TASK ITEM -
Please reproduce exactly the lines from the start of the records through the one containing "Please trace the outline of every instance of the white", and nothing more.

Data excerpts

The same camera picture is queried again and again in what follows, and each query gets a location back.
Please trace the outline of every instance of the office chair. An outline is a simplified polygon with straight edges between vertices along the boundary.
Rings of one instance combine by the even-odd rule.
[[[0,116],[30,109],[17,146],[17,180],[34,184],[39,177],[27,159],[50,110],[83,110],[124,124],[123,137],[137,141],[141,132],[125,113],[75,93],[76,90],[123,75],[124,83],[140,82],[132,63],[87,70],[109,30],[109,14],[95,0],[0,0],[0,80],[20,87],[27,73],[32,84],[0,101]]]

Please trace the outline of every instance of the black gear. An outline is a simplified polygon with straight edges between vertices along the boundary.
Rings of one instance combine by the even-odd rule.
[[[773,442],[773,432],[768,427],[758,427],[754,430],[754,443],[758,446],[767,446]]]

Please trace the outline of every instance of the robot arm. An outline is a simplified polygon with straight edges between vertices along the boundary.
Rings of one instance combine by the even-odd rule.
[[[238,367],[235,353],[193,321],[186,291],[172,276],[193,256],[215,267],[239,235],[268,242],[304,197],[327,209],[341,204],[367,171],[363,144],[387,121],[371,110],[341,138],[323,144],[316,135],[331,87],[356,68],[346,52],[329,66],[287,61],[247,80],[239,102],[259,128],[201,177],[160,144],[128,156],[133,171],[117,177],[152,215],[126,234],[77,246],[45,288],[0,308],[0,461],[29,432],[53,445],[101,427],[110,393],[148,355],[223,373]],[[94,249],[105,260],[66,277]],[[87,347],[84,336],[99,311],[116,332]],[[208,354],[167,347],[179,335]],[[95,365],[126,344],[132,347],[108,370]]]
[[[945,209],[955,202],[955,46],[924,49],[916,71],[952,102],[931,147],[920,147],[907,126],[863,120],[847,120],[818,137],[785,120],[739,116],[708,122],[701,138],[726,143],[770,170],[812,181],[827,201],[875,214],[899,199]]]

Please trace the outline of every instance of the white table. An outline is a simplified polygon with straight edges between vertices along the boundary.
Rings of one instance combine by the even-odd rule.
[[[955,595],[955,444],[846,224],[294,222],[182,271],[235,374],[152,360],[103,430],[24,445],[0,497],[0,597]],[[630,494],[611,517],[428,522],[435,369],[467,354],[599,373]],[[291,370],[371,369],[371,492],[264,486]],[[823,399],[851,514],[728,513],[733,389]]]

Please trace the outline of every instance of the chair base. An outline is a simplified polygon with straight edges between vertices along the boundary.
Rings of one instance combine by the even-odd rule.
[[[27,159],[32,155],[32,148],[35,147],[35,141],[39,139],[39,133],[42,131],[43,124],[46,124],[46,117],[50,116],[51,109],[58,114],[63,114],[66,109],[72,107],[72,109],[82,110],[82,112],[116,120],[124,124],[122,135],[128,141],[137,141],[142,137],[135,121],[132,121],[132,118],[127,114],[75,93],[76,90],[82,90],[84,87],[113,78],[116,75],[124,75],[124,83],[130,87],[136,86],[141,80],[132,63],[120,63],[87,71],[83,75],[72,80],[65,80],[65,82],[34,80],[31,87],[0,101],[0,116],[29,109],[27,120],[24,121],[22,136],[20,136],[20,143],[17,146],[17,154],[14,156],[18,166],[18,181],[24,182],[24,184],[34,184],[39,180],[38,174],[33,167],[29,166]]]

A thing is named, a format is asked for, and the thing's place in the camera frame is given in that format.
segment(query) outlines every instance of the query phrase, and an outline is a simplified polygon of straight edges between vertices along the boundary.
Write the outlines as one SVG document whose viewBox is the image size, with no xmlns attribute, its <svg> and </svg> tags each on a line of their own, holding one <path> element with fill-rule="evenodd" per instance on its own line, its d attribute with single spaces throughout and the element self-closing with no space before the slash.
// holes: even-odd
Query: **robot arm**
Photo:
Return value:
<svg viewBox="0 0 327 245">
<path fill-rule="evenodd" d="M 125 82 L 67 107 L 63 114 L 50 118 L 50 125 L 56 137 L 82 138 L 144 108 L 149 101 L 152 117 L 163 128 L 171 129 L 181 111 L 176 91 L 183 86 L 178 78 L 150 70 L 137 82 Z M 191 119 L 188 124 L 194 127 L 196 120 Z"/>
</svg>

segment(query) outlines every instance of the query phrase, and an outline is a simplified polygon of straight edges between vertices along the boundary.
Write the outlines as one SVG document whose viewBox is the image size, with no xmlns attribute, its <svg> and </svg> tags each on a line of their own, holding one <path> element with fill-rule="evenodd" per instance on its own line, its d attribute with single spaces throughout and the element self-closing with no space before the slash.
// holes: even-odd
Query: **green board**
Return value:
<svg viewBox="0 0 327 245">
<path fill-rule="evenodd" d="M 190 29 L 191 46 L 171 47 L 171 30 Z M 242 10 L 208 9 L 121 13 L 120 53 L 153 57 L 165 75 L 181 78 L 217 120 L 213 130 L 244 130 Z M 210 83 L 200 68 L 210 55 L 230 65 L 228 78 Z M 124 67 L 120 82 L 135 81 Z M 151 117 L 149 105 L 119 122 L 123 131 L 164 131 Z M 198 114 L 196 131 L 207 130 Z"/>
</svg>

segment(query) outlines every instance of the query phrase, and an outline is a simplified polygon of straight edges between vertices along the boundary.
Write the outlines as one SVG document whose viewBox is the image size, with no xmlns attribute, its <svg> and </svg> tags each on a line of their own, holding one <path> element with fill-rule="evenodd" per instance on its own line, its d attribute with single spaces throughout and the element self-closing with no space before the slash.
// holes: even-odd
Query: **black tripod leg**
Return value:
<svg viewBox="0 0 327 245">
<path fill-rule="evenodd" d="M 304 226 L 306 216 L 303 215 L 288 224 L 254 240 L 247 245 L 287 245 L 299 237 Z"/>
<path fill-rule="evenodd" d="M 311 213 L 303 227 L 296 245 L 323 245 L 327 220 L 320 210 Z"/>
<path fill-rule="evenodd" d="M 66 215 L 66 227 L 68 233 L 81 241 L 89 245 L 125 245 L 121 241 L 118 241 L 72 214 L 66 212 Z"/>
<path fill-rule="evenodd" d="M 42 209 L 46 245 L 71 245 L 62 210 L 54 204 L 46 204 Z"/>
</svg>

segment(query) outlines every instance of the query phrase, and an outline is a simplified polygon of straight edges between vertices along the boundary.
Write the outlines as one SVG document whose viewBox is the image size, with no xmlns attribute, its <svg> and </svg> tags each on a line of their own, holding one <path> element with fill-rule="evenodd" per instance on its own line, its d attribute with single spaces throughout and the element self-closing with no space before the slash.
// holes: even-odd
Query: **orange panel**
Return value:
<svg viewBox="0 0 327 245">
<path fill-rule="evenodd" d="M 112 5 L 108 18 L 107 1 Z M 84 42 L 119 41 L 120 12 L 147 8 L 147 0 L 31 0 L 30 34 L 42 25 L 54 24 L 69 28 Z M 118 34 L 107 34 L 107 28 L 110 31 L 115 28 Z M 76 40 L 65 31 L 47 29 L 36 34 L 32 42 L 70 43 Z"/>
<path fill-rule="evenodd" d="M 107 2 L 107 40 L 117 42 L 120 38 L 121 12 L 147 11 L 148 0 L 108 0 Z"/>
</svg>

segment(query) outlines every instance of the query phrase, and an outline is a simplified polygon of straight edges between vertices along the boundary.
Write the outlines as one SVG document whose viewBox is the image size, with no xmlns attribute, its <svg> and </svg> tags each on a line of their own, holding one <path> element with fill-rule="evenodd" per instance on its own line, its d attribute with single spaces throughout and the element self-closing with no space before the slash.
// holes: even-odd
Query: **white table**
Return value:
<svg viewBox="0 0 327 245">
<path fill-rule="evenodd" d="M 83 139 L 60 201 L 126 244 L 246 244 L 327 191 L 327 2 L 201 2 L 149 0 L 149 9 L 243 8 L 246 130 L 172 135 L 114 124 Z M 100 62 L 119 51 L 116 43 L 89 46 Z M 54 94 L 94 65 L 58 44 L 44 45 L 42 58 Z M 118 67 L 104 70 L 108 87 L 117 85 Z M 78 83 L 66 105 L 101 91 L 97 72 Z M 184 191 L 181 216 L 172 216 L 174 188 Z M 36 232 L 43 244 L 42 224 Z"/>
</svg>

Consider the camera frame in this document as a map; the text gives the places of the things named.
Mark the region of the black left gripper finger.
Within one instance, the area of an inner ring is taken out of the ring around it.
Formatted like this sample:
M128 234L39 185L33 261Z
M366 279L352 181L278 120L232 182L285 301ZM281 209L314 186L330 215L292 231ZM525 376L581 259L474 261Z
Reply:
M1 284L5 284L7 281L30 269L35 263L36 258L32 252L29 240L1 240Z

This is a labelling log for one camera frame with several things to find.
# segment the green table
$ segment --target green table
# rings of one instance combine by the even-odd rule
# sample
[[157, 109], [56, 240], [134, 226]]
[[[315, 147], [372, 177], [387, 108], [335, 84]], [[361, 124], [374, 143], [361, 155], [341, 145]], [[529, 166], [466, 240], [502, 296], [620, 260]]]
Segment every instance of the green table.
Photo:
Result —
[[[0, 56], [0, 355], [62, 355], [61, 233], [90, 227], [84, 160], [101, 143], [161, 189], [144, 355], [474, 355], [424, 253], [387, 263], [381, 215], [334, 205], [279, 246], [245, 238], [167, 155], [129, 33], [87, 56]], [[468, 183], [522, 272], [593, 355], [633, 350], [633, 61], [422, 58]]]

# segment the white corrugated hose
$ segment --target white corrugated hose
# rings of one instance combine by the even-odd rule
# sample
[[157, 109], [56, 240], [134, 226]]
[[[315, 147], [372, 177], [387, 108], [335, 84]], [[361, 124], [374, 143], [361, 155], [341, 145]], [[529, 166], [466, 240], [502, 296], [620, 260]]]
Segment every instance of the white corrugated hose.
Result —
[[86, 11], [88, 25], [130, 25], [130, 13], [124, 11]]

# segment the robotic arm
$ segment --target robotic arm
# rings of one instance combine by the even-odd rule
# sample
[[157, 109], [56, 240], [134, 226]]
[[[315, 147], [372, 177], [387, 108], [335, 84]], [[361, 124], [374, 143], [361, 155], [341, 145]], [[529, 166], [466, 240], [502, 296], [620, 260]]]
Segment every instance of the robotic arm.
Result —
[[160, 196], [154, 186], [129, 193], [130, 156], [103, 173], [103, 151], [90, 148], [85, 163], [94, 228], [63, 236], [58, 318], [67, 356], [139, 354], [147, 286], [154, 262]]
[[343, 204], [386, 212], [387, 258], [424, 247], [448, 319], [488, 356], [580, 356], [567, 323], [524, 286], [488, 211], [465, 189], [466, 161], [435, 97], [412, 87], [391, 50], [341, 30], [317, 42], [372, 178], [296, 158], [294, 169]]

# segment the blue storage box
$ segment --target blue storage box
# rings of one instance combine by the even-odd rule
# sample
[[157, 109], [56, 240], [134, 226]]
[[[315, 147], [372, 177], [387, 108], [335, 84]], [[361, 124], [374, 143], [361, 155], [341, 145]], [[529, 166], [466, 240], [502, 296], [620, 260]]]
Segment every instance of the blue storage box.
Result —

TASK RESPONSE -
The same camera picture is queried again and again in what follows, and each query gets a location back.
Please trace the outline of every instance of the office chair. An outline is a simplified polygon with straight edges between vertices along the boundary.
Rings of one instance combine by the even-odd rule.
[[[0,116],[30,109],[17,146],[17,180],[34,184],[39,177],[27,159],[50,110],[83,110],[124,124],[123,137],[137,141],[141,132],[125,113],[75,93],[76,90],[123,75],[124,83],[140,82],[132,63],[87,70],[109,30],[109,14],[95,0],[0,0],[0,80],[20,87],[27,73],[32,84],[0,101]]]

Please trace the outline of every instance of the black gear. An outline is a simplified polygon with straight edges between vertices along the boundary.
Rings of one instance combine by the even-odd rule.
[[[773,442],[773,432],[768,427],[758,427],[754,430],[754,443],[758,446],[767,446]]]

Please trace the outline of every instance of the robot arm. An outline is a simplified polygon with straight edges between vertices along the boundary.
Rings of one instance combine by the even-odd rule.
[[[238,367],[235,353],[193,321],[186,291],[172,276],[193,256],[215,267],[239,235],[268,242],[304,197],[327,209],[341,204],[367,171],[363,144],[387,121],[371,110],[341,138],[323,144],[316,135],[331,87],[356,68],[346,52],[329,66],[287,61],[247,80],[239,102],[259,128],[201,177],[160,144],[128,156],[133,171],[117,177],[152,215],[126,234],[77,246],[45,288],[0,308],[0,461],[29,432],[53,445],[101,427],[110,393],[148,355],[223,373]],[[94,249],[105,260],[66,277]],[[87,347],[84,336],[99,311],[116,332]],[[208,354],[167,347],[179,335]],[[95,365],[126,344],[132,347],[108,370]]]
[[[945,209],[955,202],[955,46],[924,49],[916,71],[952,102],[931,147],[920,147],[907,126],[863,120],[847,120],[818,137],[785,120],[739,116],[708,122],[701,138],[726,143],[770,170],[812,181],[827,201],[875,214],[899,199]]]

Please trace the outline of every instance of the white table. An outline is a simplified polygon with straight edges between vertices along the boundary.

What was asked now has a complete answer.